Novelist and Essayist Joan Didion has famously said, "I don't know what I think until I write it down." The same could be said for all readers. Research has consistently shown that writing about what we have read enhances our comprehension of what has been read. Instruction in reading comprehension is simply more effective when it is combined with writing. When readers struggle with reading comprehension, we can help to support them by including writing as a part of our reading comprehension instruction. In fact according to research, these two things have a symbiotic relationship. Reading comprehension instruction improves writing and writing instruction improves comprehension.

The Double Entry Journal

One tool that is particularly valuable for enhancing the comprehension of fiction texts is the double entry journal. Despite what has been said by the chief architect of the Common Core ELA standards, David Coleman, "Nobody gives a shit about what you think or feel about your reading", teachers should care very much how children think and feel because in communicating these things the children are developing their ability to comprehend text and express their understanding. 

The double entry journal is one framework teachers can use to tap into student thinking about the text. In a double entry journal a notebook page is divided into two sides. The left side is used for jotting down key information from the text including summaries, key events or details, quotations, vocabulary, etc. The right hand side is used for student reflection on what has been read including the reader's reactions, thoughts and feelings, discussion of the author's message, interpretations of meaning, all backed up by evidence from the text. 

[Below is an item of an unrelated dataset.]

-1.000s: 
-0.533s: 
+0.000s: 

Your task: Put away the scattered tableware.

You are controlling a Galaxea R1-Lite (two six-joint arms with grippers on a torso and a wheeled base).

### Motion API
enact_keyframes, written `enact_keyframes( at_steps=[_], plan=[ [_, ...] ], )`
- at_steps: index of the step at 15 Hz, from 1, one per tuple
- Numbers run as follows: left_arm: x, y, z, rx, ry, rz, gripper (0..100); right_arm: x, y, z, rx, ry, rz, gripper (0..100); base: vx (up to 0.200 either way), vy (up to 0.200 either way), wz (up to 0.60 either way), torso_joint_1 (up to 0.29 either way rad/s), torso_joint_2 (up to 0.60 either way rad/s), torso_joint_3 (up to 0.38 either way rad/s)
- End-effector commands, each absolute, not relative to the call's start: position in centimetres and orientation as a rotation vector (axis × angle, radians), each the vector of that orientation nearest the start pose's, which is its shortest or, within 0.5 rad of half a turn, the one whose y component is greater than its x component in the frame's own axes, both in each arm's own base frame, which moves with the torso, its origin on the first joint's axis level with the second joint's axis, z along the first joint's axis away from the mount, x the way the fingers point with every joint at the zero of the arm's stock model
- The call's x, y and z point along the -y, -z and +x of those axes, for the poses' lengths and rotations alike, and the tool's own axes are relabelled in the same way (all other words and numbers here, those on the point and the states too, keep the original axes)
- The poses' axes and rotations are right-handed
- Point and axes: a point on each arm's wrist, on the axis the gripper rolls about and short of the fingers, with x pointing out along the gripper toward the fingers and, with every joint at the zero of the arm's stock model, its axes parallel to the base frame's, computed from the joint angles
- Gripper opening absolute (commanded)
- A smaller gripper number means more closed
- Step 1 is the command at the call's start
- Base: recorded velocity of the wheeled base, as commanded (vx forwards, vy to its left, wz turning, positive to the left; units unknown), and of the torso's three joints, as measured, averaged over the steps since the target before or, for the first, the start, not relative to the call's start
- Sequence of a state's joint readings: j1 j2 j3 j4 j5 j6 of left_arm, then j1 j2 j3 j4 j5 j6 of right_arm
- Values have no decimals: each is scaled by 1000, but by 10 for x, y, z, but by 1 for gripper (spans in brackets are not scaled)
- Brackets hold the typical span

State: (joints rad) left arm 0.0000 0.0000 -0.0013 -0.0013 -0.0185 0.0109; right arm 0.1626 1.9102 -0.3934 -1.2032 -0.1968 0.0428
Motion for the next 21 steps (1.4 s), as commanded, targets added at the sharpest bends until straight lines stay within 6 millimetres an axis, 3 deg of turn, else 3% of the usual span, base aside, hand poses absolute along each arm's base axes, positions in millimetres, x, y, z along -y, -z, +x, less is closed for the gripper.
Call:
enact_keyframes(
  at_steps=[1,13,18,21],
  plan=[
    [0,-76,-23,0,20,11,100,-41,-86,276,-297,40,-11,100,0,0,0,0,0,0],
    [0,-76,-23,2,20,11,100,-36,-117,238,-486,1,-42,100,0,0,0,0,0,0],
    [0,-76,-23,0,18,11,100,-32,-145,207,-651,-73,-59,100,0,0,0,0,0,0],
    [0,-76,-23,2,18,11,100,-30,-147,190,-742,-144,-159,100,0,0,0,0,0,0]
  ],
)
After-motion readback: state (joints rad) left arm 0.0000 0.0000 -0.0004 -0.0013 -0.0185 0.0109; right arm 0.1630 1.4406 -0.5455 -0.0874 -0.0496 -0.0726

As with all useful strategies, the good use of the double entry journal must be modeled by the teacher several times and then the students must be supported in their developing ability to use the journal. If students struggle with the concept, additional modeling and support may be required. Exemplar double entry journal pages created by the teacher, should be displayed as anchor charts in the room.


Unsent Letters

Unset letters is a strategy that I have found particularly effective in helping students synthesize their understanding of complex issues in reading in the content areas. Unsent letters sets up a role play scenario where the student plays the role of a petitioner writing a letter to the editor or a letter to a historical figure, or even a letter to the school principal in which they explain their understanding of an issue from their reading and ask the imaginary recipient to take some action. Students demonstrate their understanding of the reading through their communication.

An unsent letter requires accuracy in reading, imagination, interpretation, and critical thinking. They are particularly effective when students are reading about controversial topics in science like the environment, pollution, water quality or in social studies such as racism, war, Manifest Destiny, etc. As with all strategies like this, the teacher should model unsent letters and closely guide initial efforts to help student perform their best with the strategy.


When students are asked to convert thought into spoken or written language, they must reflect on what they have read, process it, and make it their own. By helping students talk and write about their reading, we are greatly improving their chances of understanding and retaining what they have read.